Benjamín Gutiérrez Reyes, presidente de la Asociación de Productores de Caña A.C., informó vía telefónica que sí existen afectaciones en el cultivo de caña y aunque se están realizando recorridos para la evaluación de los daños, hasta el momento se puede hablar de por lo menos 5 mil hectáreas afectadas.
«Sí tenemos afectaciones en el cultivo ya que los vientos dejaron prácticamente acostadas las cañas, no tenemos una cifra total ya que el Comité de Producción y Calidad Cañera está realizando los recorridos en las zonas afectadas, pero estamos hablando de por lo menos 5 mil hectáreas afectadas, aunque esta cifra podría aumentar porque hay cañales bajo el agua» advirtió.
Por su parte José Méndez Lainez, delegado de la Comisión Nacional de Emergencias (CNE) sección 36, informó que desde ayer por la noche se reportaron a 150 familias de las comunidades de Esteban B. Calderón, Nueva Revolución y La Unión que habían sido trasladadas a refugios ya que se encontraban en zonas de riesgo.

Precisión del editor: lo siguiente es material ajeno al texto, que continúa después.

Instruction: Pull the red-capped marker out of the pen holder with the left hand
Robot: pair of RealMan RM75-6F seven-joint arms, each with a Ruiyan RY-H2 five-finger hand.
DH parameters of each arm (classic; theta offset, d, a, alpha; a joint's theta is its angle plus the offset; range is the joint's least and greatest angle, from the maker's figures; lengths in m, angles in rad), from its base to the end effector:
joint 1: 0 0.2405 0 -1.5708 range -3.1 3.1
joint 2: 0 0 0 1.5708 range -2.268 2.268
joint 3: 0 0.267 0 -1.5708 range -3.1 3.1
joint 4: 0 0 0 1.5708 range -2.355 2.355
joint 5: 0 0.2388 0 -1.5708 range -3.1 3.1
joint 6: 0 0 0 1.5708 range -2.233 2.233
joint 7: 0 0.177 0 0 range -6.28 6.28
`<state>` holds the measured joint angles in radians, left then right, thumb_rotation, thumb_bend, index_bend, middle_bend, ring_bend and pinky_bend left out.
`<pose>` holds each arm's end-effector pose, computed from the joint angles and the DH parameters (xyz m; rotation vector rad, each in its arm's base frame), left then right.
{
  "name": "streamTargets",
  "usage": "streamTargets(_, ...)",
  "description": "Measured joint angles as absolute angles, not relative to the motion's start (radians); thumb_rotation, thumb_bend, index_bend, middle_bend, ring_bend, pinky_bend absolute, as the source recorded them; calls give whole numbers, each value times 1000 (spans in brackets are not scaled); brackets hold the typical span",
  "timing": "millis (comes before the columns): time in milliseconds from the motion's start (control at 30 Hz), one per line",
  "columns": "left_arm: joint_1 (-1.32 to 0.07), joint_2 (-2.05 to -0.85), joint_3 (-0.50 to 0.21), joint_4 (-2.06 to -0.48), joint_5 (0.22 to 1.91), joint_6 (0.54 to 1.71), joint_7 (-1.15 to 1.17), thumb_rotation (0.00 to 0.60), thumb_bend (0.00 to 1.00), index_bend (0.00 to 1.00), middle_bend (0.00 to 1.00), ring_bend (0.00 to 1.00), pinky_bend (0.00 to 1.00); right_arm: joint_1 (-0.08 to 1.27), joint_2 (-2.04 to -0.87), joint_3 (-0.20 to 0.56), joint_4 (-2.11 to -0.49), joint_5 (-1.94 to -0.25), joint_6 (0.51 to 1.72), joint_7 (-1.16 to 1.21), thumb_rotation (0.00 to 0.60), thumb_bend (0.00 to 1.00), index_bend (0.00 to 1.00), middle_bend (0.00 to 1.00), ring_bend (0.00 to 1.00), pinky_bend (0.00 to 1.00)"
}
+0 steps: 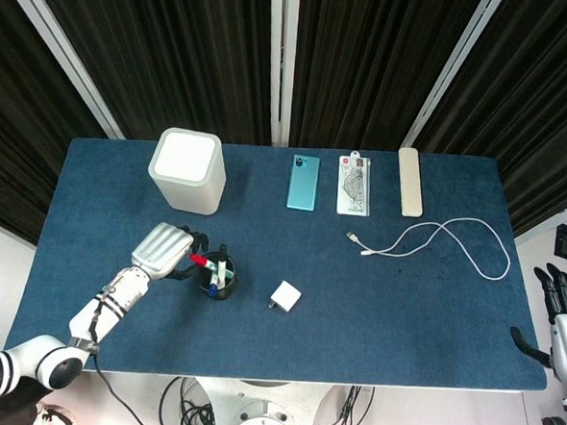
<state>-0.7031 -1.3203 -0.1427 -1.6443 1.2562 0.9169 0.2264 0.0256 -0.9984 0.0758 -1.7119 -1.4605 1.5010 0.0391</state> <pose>-0.1547 0.3695 -0.0049 -1.9719 -0.9127 -0.9373 -0.3344 -0.2027 0.1769 1.2919 -0.9330 0.8902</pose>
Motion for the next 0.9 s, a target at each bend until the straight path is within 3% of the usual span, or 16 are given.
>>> streamTargets(900, -712, -1360, -121, -1586, 1302, 958, 220, 600, 372, 546, 587, 559, 621, 33, -1005, 78, -1706, -1435, 1474, 35, 600, 199, 0, 0, 0, 0)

De igual manera detalló que sobre la carretera Ucum-La Unión en el tramo Rovirosa-Nueva Revolución se registraron derrumbes en la carretera, así como árboles caídos que afectaron parcialmente la vialidad, aunque desde la noche el personal de la CNE y de Protección Civil comenzaron a realizar la limpieza de la carretera.
En tanto que pobladores que se encontraban en los albergues de la Unión y Nueva Revolución, señalaron que fue hasta la madrugada de este jueves cuando personal de Protección Civil Estatal les brindó cobertores y colchonetas para poder dormir.